* [TASK STATEMENT]:
Nothing in the copy should be a picture; everything else in the listing is to be restated exactly.

* [SOURCE MATERIAL]:
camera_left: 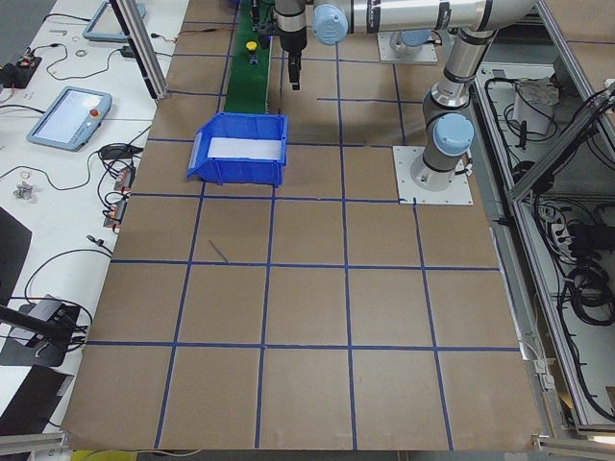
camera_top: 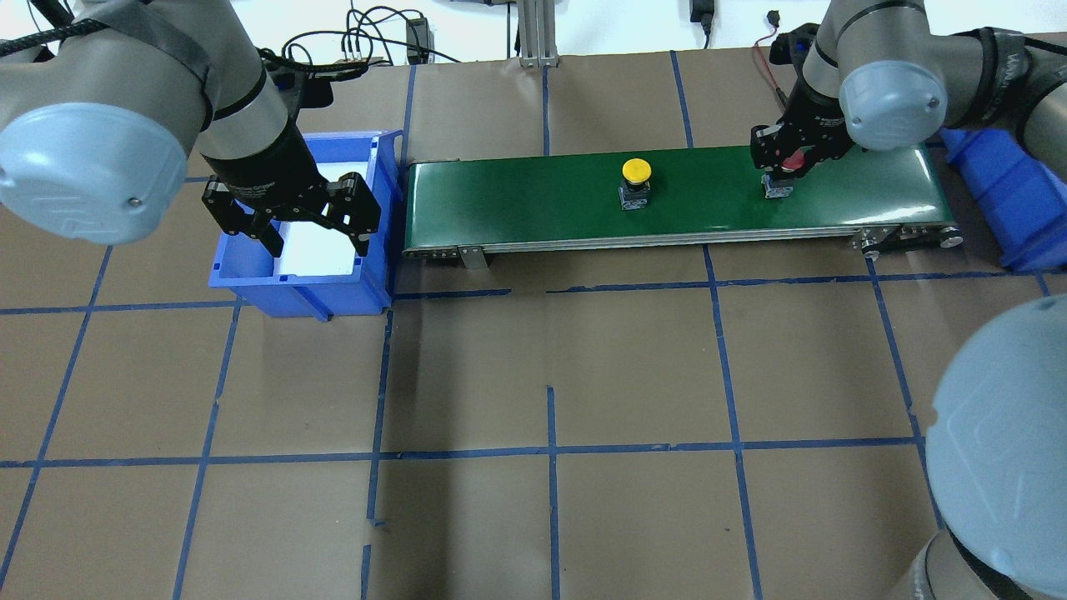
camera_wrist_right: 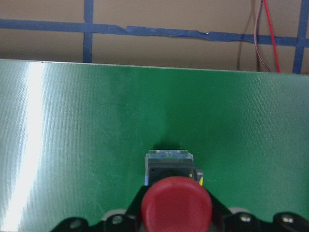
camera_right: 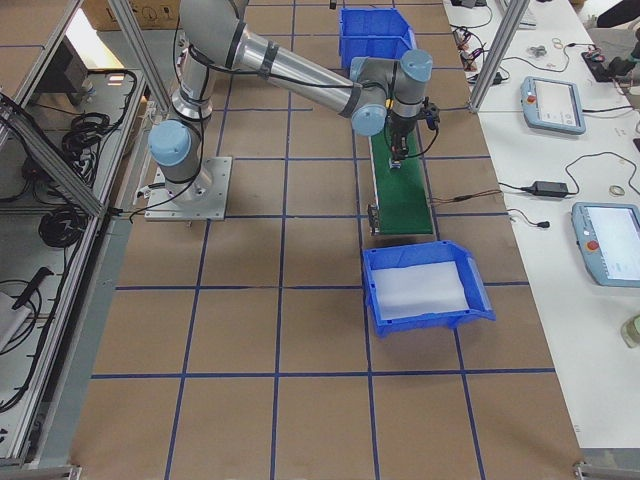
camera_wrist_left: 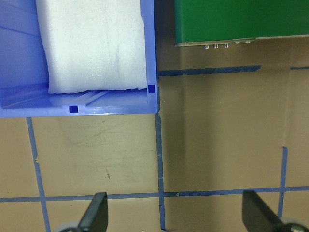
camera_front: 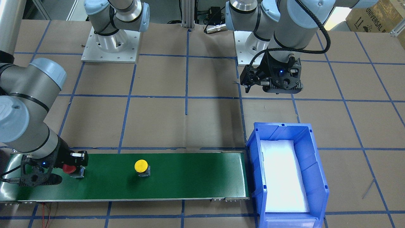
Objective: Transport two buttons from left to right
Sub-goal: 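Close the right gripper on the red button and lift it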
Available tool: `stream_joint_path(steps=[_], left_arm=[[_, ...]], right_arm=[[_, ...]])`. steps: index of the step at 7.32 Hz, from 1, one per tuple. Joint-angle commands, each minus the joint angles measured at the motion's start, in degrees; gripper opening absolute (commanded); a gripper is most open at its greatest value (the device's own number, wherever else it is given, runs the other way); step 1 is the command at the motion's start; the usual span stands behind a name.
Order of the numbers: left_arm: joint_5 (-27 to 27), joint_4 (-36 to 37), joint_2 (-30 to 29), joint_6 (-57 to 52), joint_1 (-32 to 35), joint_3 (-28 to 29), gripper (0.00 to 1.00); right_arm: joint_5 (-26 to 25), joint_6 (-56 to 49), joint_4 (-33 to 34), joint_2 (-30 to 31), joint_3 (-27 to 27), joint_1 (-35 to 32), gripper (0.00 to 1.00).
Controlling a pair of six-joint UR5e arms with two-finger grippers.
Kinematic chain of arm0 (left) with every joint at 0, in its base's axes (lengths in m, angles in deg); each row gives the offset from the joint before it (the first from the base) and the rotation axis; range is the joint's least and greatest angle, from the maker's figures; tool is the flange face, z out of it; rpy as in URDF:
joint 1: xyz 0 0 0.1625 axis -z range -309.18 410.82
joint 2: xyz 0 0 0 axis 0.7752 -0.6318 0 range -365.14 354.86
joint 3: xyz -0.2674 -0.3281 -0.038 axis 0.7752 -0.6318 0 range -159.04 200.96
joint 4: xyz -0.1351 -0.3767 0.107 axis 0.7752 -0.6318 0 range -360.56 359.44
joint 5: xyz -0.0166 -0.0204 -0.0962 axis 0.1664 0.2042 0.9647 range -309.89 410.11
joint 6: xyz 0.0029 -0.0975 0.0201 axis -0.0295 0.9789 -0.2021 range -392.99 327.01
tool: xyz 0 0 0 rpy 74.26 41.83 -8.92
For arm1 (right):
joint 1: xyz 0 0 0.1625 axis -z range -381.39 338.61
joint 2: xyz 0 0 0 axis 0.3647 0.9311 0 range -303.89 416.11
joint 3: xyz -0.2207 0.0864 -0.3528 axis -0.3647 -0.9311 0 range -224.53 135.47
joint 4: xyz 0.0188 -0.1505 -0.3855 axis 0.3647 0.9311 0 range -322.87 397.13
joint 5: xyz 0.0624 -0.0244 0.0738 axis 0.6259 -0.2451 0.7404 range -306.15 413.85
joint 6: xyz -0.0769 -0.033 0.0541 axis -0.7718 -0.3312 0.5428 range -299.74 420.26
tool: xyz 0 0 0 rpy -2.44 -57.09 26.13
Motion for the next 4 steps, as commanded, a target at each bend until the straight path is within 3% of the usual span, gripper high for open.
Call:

* [ANSWER SPACE]:
camera_left: 
camera_top: 
camera_wrist_right: 
camera_right: 
camera_wrist_left: 
camera_front: 
Objective: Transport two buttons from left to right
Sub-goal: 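Close the right gripper on the red button and lift it
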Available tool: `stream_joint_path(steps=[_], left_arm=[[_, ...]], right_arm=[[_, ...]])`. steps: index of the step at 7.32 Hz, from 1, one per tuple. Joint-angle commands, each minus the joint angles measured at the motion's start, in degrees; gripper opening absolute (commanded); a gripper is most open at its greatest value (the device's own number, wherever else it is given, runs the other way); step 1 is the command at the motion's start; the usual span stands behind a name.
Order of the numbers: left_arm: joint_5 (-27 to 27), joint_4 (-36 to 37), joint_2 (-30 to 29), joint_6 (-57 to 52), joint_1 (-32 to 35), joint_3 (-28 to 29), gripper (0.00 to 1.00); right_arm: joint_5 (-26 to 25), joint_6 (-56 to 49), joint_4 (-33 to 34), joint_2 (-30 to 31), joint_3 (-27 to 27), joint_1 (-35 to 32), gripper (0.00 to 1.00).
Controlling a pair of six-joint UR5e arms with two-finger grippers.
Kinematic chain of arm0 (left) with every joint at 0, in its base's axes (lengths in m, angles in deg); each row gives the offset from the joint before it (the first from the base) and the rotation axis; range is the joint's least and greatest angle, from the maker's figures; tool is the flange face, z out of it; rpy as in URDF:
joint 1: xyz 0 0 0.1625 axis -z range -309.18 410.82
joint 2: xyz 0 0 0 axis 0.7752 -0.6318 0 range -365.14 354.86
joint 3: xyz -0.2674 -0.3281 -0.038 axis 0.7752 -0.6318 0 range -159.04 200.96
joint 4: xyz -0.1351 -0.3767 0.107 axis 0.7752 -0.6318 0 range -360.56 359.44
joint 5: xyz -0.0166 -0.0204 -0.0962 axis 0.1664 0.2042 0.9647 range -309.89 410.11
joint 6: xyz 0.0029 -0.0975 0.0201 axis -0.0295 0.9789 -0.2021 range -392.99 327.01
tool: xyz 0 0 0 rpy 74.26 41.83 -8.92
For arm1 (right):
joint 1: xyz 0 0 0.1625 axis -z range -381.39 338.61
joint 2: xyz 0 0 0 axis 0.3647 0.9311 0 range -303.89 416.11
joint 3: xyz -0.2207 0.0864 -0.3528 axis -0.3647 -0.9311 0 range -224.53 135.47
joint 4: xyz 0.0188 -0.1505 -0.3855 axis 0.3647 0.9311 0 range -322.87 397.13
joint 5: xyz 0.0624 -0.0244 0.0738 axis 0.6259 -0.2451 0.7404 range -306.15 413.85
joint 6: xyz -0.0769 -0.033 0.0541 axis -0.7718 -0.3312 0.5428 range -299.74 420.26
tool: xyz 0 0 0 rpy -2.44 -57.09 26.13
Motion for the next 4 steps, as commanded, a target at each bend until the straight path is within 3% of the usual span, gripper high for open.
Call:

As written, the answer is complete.